Essencialmente um miradouro espectacular, a Memória serve
igualmente como recanto favorito p’rá cavaqueira,
p’rá contemplação, p’ró
namoro e outros objectivos. Ao tempo da respectiva inauguração
oficial do monumento em 1856, a Câmara Municipal deliberou
dar ao recinto o pomposo nome de Praça D. Pedro IV, mas
a pertinácia popular optou pelo comezinho título
de Memória.
Foi precisamente nesta localidade que, há cinco séculos
atrás, se construiu a primeira fortaleza dos Açores,
recebendo concomitantemente os nomes de Castelão de São
Cristóvão e/ou Castelo de São Luís.
No entanto, tornou-se mais conhecido por Castelo dos Moinhos,
visto “fazer vizinhança” com os moinhos de
rodízio que Álvaro Martins Homem construiu, após
ter desviado a ribeira e canalizado as respectivas águas.
O Padre Manuel Luís Maldonado (1644-1711), falando acerca
da “Grandeza das Águas d’Angra”, escreveu
o seguinte: “Distam menos dum quarto de légua dos
confins d’Angra, na parte do sentrião ao pé
duma alta serra, várias fontes nativas, quase umas com
outras comunidades, com poucos passos de distância, e como
sejam as mais abundantes das muitas que há na Ilha, incorporadas
formam uma grande ribeira, que ocupa uma braça de largura;
esta desde seu princípio se despenha corrente à
Cidade, ficando-lhe em todo inferior sem padrasto algum que a
impeça; tão acomodada enfim a este ministério
tão essencial à vida, que parece se conformar com
a natureza em tudo o que pudera apetecer o maior desejo das criaturas.

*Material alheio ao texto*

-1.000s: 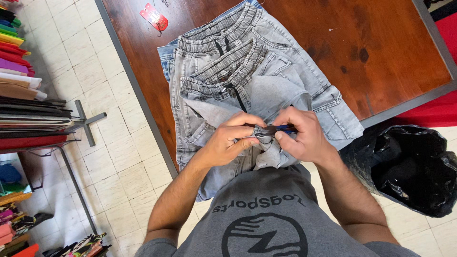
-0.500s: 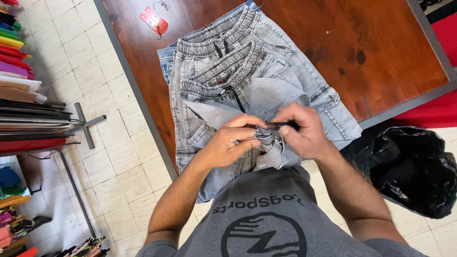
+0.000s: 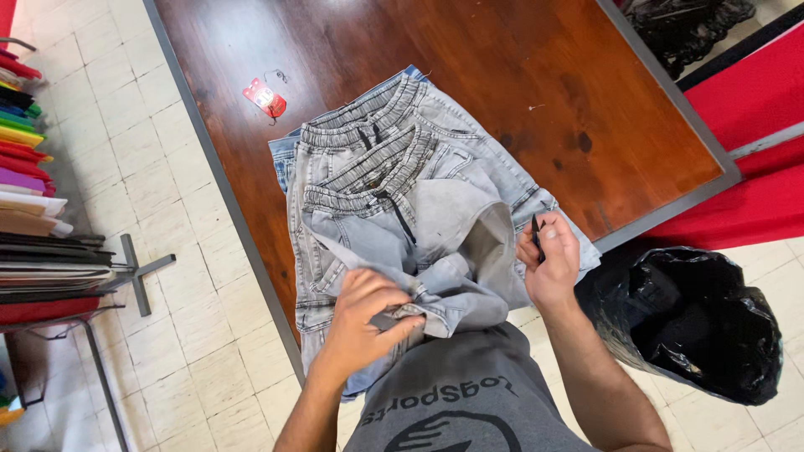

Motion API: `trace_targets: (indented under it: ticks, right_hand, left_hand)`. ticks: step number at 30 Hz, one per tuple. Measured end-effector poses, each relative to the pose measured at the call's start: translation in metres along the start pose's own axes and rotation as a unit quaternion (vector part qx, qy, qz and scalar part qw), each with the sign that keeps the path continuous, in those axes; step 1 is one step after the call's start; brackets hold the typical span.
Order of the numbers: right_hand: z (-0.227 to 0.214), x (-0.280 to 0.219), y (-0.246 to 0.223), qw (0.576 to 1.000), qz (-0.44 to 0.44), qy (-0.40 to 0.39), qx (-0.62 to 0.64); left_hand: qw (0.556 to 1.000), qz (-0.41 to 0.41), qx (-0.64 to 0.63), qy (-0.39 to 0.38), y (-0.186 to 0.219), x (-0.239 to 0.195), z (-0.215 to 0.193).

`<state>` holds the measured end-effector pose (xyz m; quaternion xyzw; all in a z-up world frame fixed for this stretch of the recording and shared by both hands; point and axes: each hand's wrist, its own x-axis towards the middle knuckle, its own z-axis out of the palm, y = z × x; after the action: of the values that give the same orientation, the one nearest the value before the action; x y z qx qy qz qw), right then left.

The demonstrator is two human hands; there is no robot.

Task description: The person uses scissors to trim loose threads and excess fabric from the waistband and pockets of a pair of light gray shorts laid on a wooden table. The person repeatedly lifts and adjusts the shorts to access different areas while cutting small pieces of thread.

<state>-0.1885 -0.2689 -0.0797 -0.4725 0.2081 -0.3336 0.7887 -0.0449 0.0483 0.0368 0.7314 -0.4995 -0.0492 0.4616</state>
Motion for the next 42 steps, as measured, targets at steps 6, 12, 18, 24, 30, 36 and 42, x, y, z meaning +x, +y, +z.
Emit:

Apenas que esta ribeira faz entrada nas moradias d’Angra
começam nela os doze moinhos.” (Arquivo dos Açores,
Volume IV, Páginas 153 –154).
Acerca destes moinhos é Maldonado quem, novamente os enumera
(páginas 146 –147) e diz chamarem-se: O moinho da
Janela, da Cova, do Picão, do Rego, da Madeira, da Calçada,
da Calçadinha, da Fábrica, do Muro, das Duas Portas,
de S. João de Deus e Moinho Novo.
Gaspar Frutuoso (1522-91), ao descrever a nobre e populosa cidade
d’Angra, menciona que “pelo meio dela corre outra
grossa ribeira d’água, a qual vem ter ao porto, com
que se regem muitos jardins que nela há e moem moinhos
dentro.” (Saudades da Terra, Livro VI, Página 14,
Edição 1998). Além dos moinhos, Frutuoso
menciona igualmente a existência de doze chafarizes em Angra,
incluindo um junto do cais, “donde se provêem todos
os navegantes e armadas.”
Com referência ao Castelo dos Moinhos, Frutuoso deixou-nos
apenas (página 12) a seguinte alusão: “nos
outeiros que cercam Angra, em um dos quais, mais alto da banda
do norte, está com aparo dela um forte castelo com munições
e artilharia, novamente renovado e provido, sendo dantes mais
fraco, edificado somente p’ra recolhimento e defesa dos
moradores.”
Convém acentuar, que, antigamente, nas regiões expostas
à pirataria e à guerra, era costume erguerem-se
castelos em lugares altos, (montes e outeiros). Servindo de protecção
às habitações dos povoadores. Aparentemente,
no tempo do Padre António Cordeiro (1641-1722), o Castelo
dos Moinhos estava algo arruinado, restando-lhe apenas as muralhas.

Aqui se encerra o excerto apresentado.